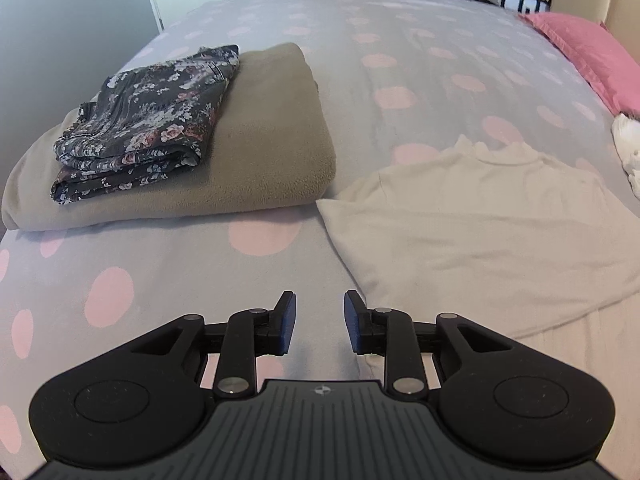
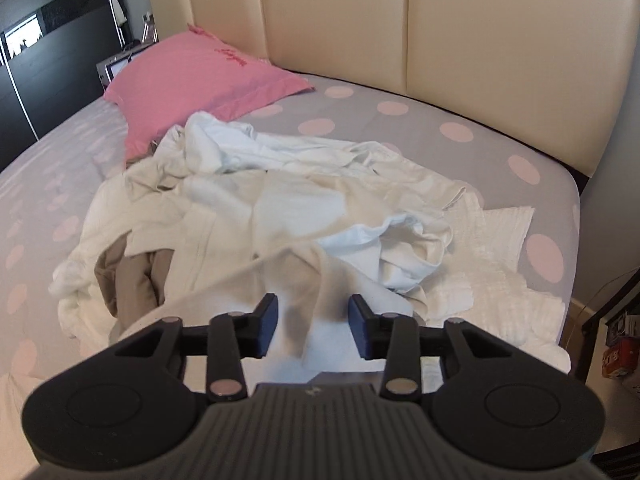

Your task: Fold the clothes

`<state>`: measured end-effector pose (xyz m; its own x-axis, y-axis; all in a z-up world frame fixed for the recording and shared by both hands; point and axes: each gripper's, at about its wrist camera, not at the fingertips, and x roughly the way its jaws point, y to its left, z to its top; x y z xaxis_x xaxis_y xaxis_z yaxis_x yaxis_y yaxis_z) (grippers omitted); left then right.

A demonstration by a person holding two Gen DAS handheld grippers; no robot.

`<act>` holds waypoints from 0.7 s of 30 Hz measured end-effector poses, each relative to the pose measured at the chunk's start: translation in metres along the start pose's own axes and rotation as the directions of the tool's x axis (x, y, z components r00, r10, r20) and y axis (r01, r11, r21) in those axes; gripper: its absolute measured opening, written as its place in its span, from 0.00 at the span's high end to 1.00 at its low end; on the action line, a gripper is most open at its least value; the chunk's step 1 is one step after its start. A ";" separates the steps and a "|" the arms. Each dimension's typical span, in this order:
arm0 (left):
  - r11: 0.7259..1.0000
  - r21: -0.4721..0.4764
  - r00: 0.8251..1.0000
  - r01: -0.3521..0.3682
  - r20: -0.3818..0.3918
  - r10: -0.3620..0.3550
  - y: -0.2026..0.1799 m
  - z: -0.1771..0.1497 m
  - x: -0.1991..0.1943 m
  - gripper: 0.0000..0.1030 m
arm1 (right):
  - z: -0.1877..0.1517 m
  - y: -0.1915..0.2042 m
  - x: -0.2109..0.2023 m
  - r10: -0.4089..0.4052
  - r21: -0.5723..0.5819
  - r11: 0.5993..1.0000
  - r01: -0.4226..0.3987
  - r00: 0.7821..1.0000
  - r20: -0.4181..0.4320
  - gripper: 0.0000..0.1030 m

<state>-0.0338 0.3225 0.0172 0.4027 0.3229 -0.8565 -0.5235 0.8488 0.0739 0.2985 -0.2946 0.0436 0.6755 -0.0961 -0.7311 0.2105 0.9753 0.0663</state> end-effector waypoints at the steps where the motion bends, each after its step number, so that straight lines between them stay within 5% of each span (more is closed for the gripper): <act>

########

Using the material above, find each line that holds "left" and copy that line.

`<state>`: measured end-effector pose (xyz m; its own x-axis, y-axis; all in a z-up world frame fixed for the recording and shared by both hands; point and axes: each gripper's, at about its wrist camera, not at the fingertips, and x roughly the way its jaws point, y to its left, z to its top; x y z xaxis_x xaxis_y xaxis_z yaxis_x yaxis_y yaxis_z) (grippers omitted); left then right.
arm0 (left):

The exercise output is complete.